SEMO has several good maps to help you identify campus buildings

The photo above shows Kent Library in the upper left corner. Dearmont Hall is to its right. The Grauel Building is under construction at bottom right.

Academic Hall, Kent Library, College High School

This photo, from a slightly wider angle, picks up Academic Hall in the center, , then clockwise to College High School, the Grauel Building at the bottom, Dearmont Hall, Kent Library and the baseball field at Capaha Park at top left.

Houck Stadium and Field House, Academic Hall, Kent Library, Broadway & Pacific

This photo centers on Houck Stadium and Houck Field House, but includes the intersection of Broadway and Pacific at the bottom right. You can see Howard’s Sporting Goods, the Esquire Theater and Vandeven’s Merchantile.

Last Chance – First Chance Saloon

There’s a two-story building at the southwest corner of Pacific and Broadway, across the street from Howard’s, that is no longer there. I can remember there was a tiny gap between it and the building to its west that was just large enough for a kid to walk through. Here’s what The Missourian had to say about it.

In the mid-1800s, Frank C. Krueger purchased property on the southwest corner of Harmony (now known as Broadway) and Pacific Street. It has been said the Krueger erected the building that once stood at the end of Cape Girardeau’s city limit during the 19th century. Broadway to the west of Pacific Street was a gravel road known as Jackson Road.
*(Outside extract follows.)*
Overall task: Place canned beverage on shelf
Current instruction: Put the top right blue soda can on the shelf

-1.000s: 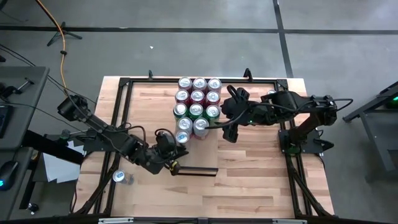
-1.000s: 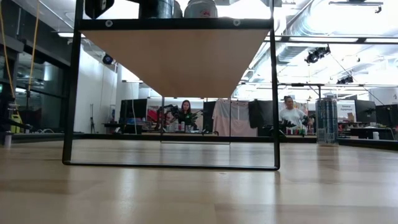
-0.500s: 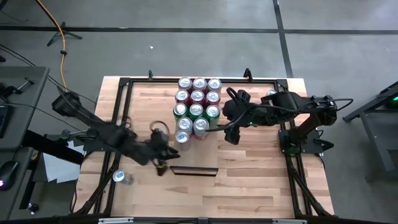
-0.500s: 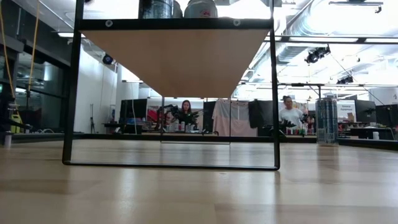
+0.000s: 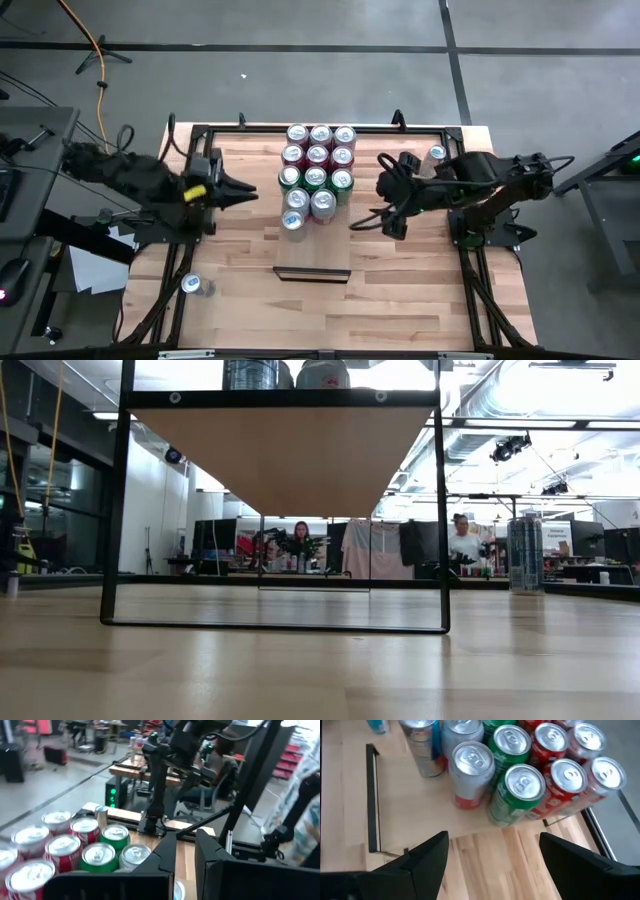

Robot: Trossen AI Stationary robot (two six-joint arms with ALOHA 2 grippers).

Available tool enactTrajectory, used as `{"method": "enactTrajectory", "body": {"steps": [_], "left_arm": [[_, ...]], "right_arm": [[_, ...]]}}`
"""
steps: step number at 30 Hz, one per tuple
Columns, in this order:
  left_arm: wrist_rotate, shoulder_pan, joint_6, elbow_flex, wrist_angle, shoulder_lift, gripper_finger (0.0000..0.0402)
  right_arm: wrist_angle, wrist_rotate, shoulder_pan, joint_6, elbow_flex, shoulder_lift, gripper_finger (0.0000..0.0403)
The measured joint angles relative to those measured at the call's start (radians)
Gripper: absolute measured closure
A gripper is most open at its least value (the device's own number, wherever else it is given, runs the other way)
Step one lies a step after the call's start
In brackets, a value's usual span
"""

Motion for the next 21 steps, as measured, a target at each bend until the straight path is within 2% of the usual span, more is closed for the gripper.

Krueger opened up a general store on the east side of the building, and he established a saloon on the west side. It soon became known as the “Last Chance” saloon headed west out of Cape Girardeau and the “First Chance” as one entered town. The saloon provided the last chance to have a drink when leaving Cape Girardeau and first chance upon entering town. Krueger died in 1882, and the building saw several proprietors after that. In the 1920s, the east section — 901 Broadway — housed Miller & Foeste grocery for many years. In the 1940s, the Last Chance Tavern opened on the east side. Oscar Becker operated the Last Chance Pool Hall on the west side — 903 Broadway — for more than 45 years. In the later years of the building, it would house a restaurant and pizza business before returning to a tavern, called the “Second Chance.” In November 1994, the building was razed.

Three buildings north of the intersection, on the right-hand side of the street is a two-story brick building that was a bottling company. I wish I knew more about it. A good chunk of that area has been gobbled up by the university for parking.

BurritoVille replaces the Last Chance – First Chance Saloon

This is the southwest corner of Pacific and Broadway on Oct. 28, 2009. The Last Chance – First Chance – Second Chance Saloon is gone, replaced by BurritoVille and some other businesses. I guess that may not be much of a loss. When Son Matt and his family visited Cape in 2008, he gave BurritoVille a rave review on my bike blog.

Northeast corner of Pacific and Broadway

The Esquire Theater is on the left and Howard’s / Craftsman Building / Vandeven’s Mercantile (depends on your era) is across the street.